All lines between the start of the listing below and the line containing "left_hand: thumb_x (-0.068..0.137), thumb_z", inclusive, must be repeated exactly.
---+---
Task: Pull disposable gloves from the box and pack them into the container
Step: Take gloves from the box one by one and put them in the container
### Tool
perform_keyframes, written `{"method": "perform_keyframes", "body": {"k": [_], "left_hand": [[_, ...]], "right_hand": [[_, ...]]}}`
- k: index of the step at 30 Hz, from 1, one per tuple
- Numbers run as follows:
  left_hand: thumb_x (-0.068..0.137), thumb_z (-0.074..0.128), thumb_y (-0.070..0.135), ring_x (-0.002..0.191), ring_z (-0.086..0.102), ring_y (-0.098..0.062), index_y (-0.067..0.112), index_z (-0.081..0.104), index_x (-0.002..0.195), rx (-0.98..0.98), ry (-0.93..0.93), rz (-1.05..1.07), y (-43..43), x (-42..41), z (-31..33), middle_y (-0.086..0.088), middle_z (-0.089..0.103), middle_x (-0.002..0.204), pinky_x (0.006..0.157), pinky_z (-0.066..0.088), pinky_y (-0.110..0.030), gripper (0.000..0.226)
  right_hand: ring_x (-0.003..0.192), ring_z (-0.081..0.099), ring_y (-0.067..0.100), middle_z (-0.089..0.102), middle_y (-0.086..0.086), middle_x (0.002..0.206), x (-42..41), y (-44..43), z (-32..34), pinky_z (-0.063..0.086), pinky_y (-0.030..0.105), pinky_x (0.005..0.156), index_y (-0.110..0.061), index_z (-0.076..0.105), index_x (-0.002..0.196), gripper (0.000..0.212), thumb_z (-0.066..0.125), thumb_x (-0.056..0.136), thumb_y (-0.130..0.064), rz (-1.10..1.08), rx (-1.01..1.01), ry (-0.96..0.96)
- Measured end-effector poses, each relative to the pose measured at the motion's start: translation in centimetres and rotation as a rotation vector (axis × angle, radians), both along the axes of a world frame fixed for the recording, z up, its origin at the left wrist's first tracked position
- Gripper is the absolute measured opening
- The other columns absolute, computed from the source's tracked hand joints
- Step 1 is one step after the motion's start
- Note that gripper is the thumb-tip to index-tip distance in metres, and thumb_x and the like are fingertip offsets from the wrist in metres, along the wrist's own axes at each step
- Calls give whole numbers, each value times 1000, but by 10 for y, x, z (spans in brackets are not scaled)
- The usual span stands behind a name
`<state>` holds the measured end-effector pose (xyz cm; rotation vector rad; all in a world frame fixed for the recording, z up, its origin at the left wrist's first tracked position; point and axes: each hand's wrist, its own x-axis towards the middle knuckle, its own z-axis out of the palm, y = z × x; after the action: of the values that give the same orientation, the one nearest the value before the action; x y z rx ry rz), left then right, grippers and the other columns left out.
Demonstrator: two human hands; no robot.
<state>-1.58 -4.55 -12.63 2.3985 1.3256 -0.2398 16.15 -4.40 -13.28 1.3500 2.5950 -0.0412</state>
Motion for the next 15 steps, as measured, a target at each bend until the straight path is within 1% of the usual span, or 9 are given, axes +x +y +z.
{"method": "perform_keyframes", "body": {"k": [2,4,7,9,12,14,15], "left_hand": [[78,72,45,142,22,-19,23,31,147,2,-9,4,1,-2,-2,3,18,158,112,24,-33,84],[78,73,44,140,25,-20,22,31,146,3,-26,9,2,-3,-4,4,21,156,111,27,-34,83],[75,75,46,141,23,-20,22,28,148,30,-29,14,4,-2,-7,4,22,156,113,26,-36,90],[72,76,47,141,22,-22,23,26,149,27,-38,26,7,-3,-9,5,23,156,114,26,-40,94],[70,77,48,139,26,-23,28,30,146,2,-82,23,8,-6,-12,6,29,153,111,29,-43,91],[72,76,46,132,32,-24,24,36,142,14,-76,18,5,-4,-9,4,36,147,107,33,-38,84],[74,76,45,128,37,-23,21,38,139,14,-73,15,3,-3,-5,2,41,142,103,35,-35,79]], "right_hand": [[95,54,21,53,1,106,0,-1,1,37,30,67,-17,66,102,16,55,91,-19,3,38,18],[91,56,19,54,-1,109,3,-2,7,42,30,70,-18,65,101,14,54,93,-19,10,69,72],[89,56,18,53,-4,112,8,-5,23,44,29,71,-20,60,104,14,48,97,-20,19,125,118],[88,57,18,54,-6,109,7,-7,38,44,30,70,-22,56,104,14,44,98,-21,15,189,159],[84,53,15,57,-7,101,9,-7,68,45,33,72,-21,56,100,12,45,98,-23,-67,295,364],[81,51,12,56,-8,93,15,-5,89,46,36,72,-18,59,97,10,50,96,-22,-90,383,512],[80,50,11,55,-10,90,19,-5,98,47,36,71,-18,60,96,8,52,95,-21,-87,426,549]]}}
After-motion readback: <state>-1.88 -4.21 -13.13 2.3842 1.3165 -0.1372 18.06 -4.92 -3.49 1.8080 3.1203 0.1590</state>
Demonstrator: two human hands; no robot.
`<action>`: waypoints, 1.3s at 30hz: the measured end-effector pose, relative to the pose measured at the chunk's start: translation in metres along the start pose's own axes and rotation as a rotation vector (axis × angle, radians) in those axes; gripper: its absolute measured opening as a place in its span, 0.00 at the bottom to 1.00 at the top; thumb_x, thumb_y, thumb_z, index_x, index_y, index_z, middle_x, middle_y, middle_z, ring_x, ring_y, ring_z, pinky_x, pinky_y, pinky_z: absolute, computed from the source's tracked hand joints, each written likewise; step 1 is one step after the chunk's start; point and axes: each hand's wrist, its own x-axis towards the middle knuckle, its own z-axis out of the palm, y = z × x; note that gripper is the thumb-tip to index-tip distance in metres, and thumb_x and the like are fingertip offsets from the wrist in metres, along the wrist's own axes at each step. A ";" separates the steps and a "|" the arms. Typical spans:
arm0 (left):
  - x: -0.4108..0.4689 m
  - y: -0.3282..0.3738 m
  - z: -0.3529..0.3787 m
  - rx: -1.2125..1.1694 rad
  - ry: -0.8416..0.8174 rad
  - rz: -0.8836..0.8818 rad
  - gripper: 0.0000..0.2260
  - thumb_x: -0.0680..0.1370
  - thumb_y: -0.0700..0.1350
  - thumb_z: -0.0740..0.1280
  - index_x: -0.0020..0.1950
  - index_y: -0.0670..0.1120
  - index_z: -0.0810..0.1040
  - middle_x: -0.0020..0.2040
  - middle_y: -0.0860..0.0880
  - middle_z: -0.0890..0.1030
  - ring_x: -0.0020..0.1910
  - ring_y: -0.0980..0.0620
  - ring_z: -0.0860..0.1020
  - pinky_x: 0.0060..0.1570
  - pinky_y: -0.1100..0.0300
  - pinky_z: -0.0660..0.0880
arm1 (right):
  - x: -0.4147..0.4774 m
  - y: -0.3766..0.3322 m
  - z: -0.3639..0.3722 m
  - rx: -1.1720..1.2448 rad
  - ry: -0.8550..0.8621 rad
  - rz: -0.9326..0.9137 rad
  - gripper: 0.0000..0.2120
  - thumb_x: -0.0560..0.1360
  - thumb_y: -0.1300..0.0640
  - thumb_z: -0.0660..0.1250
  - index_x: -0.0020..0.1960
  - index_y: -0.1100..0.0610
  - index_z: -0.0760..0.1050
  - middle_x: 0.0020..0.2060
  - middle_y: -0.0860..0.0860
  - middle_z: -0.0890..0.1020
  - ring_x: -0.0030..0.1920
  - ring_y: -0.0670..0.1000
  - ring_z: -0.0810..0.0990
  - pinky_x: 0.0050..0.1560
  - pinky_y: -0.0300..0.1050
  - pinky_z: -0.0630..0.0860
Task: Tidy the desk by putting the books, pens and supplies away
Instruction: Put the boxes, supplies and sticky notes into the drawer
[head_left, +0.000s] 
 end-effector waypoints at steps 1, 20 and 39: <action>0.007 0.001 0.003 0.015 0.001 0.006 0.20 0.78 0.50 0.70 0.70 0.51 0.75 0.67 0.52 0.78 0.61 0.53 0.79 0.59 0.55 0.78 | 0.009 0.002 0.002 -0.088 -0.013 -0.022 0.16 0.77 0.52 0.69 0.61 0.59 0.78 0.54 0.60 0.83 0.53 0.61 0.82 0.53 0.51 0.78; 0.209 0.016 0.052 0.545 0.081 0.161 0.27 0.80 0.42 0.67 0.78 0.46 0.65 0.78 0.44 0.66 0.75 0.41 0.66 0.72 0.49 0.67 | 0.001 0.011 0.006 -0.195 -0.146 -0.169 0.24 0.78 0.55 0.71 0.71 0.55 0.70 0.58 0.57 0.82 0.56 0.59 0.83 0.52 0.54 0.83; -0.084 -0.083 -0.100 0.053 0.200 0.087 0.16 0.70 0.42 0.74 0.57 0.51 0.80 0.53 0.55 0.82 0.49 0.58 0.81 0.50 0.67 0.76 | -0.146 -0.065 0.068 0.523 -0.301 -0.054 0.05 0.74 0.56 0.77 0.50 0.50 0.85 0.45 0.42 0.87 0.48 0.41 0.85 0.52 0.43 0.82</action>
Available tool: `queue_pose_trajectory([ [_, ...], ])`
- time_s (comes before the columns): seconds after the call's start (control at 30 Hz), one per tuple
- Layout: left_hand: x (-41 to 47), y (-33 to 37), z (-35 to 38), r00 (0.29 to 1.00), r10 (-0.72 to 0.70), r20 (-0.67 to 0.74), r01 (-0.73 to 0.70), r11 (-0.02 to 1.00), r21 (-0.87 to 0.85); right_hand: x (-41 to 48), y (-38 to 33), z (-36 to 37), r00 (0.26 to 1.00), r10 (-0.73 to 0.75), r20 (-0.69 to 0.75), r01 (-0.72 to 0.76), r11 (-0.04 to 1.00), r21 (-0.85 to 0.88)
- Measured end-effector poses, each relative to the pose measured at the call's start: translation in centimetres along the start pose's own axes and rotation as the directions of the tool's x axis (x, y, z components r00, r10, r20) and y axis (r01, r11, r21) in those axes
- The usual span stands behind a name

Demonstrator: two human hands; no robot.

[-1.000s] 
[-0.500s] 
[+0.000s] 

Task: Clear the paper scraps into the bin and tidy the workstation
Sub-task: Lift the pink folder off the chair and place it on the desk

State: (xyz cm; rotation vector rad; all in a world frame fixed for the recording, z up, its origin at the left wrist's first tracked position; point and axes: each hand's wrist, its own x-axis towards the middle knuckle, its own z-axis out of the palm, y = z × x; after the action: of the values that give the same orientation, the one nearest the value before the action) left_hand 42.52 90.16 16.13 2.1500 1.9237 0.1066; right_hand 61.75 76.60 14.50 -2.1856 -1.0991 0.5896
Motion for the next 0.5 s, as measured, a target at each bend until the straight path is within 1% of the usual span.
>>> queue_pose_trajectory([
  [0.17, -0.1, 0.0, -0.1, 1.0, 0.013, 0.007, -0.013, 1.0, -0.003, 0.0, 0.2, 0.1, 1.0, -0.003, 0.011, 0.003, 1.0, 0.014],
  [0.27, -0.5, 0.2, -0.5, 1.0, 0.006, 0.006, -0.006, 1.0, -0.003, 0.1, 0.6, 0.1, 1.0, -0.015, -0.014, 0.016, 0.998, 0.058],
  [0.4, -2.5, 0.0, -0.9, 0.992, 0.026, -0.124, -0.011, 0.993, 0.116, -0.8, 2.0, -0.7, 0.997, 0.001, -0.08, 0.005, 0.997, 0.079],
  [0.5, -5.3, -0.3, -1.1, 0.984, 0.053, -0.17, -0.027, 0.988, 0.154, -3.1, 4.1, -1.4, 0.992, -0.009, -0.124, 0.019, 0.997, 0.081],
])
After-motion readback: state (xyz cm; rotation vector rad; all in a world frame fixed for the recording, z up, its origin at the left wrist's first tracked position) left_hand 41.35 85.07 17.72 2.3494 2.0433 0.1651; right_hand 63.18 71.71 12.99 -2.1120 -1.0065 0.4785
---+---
ANSWER TO THIS PROBLEM:
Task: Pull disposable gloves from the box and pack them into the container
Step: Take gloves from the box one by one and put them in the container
### Tool
perform_keyframes, written `{"method": "perform_keyframes", "body": {"k": [_], "left_hand": [[_, ...]], "right_hand": [[_, ...]]}}`
- k: index of the step at 30 Hz, from 1, one per tuple
- Numbers run as follows:
  left_hand: thumb_x (-0.068..0.137), thumb_z (-0.074..0.128), thumb_y (-0.070..0.135), ring_x (-0.002..0.191), ring_z (-0.086..0.102), ring_y (-0.098..0.062), index_y (-0.067..0.112), index_z (-0.081..0.104), index_x (-0.002..0.195), rx (-0.98..0.98), ry (-0.93..0.93), rz (-1.05..1.07), y (-43..43), x (-42..41), z (-31..33), middle_y (-0.086..0.088), middle_z (-0.089..0.103), middle_x (-0.002..0.204), pinky_x (0.006..0.157), pinky_z (-0.066..0.088), pinky_y (-0.110..0.030), gripper (0.000..0.226)

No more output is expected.